## REQUIRED ACTION
Give again exactly the lines that stretch from the one with "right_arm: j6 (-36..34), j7" to the end of the data below, including both of those lines and nothing else.
**** INFORMATION PROVIDED ****
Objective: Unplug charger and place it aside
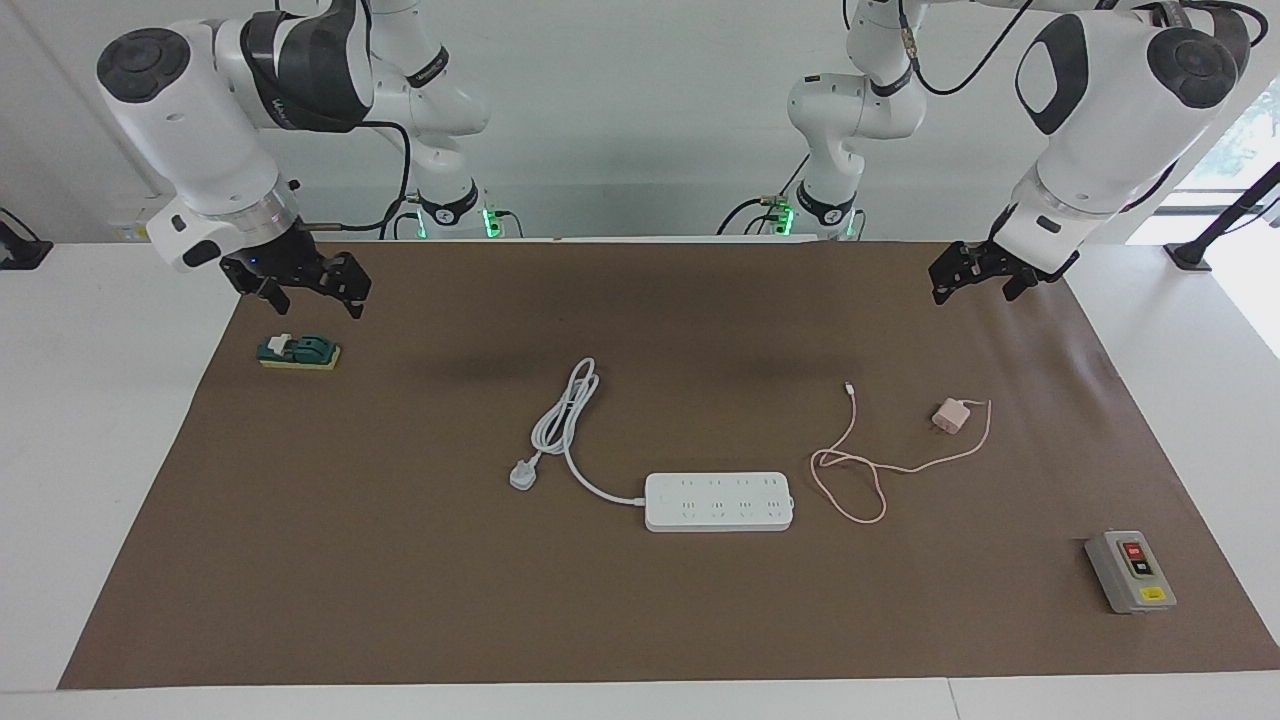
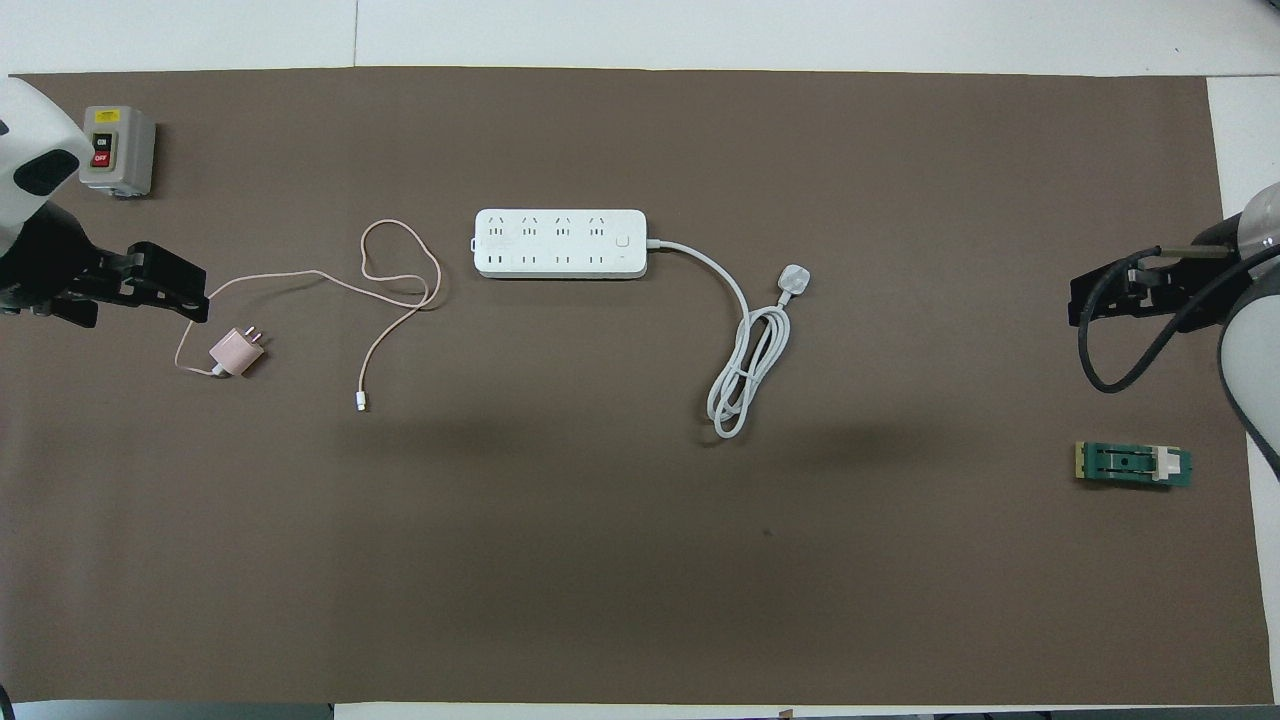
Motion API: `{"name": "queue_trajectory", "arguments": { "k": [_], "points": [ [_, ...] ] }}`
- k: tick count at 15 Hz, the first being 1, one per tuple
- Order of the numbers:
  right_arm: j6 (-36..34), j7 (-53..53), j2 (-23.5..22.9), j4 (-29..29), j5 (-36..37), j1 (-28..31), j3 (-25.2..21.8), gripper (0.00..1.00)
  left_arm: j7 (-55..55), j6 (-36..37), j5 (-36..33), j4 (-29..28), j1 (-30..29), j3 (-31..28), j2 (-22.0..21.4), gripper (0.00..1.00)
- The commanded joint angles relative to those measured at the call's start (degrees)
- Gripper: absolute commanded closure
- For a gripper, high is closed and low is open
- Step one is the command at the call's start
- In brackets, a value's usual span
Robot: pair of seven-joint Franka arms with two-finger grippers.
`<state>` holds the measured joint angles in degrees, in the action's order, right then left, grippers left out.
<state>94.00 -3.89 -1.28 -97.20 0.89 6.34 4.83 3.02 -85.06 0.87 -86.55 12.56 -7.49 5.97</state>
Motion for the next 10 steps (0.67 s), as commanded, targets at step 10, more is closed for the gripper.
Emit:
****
## RESPONSE AREA
  right_arm: j6 (-36..34), j7 (-53..53), j2 (-23.5..22.9), j4 (-29..29), j5 (-36..37), j1 (-28..31), j3 (-25.2..21.8), gripper (0.00..1.00)
  left_arm: j7 (-55..55), j6 (-36..37), j5 (-36..33), j4 (-29..28), j1 (-30..29), j3 (-31..28), j2 (-22.0..21.4), gripper (0.00..1.00)
- The commanded joint angles relative to those measured at the call's start (degrees)
- Gripper: absolute commanded closure
- For a gripper, high is closed and low is open
- Step one is the command at the call's start
- In brackets, a value's usual span
Robot: pair of seven-joint Franka arms with two-finger grippers.
`<state>` holds the measured joint angles in degrees, in the action's order, right then left, grippers left out.
<state>94.00 -3.89 -1.28 -97.20 0.89 6.34 4.83 3.02 -85.06 0.87 -86.55 12.56 -7.49 5.97</state>
Motion for the next 10 steps (0.67 s), as commanded, targets at step 10, more is closed for the gripper.
Emit:

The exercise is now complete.